Work instruction: Find the lines of the material below that include the string "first", then copy each one.
:: Data block ::
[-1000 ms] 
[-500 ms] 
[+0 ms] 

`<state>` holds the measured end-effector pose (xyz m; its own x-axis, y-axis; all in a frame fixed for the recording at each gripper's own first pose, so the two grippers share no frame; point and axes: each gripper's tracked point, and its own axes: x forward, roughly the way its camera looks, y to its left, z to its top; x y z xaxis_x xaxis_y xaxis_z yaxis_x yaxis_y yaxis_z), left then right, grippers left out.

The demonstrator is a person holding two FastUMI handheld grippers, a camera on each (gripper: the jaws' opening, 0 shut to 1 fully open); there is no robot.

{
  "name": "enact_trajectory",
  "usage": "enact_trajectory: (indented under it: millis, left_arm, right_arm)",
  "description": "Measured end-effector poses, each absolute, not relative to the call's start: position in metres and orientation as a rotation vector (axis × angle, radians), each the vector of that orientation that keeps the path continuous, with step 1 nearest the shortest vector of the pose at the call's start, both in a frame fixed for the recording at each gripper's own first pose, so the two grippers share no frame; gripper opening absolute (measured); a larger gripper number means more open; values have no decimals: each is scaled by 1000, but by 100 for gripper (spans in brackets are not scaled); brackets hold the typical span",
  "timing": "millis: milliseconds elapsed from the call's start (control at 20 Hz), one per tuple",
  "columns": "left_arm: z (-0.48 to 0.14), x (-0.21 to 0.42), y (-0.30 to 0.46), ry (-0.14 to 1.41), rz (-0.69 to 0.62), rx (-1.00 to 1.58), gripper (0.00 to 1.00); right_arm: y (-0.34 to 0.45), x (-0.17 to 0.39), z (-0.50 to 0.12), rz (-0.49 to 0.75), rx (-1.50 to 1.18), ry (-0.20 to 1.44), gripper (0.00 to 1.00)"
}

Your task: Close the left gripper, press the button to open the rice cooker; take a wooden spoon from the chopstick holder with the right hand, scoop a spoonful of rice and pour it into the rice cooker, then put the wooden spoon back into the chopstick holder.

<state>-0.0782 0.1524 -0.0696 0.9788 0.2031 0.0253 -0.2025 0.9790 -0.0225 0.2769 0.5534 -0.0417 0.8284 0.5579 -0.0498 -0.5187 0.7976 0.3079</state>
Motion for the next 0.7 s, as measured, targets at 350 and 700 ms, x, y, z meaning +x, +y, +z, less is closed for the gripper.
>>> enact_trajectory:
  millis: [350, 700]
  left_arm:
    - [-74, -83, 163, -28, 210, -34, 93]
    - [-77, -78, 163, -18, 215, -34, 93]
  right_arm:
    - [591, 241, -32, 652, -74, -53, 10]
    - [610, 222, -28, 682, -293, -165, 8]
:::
Result of the exercise:
`<state>` holds the measured end-effector pose (xyz m; its own x-axis, y-axis; all in a frame fixed for the recording at each gripper's own first pose, so the two grippers share no frame; point and axes: each gripper's tracked point, and its own axes: x forward, roughly the way its camera looks, y to its left, z to its top; x y z xaxis_x xaxis_y xaxis_z yaxis_x yaxis_y yaxis_z), left then right, grippers left out.
  "description": "Measured end-effector poses, each absolute, not relative to the call's start: position in metres and orientation as a rotation vector (axis × angle, radians), each the vector of that orientation that keeps the path continuous, with step 1 nearest the shortest vector of the pose at the call's start, both in a frame fixed for the recording at each gripper's own first pose, so the two grippers share no frame; gripper opening absolute (measured); a larger gripper number means more open; values have no decimals: each is scaled by 1000, but by 100 for gripper (spans in brackets are not scaled); brackets hold the typical span",

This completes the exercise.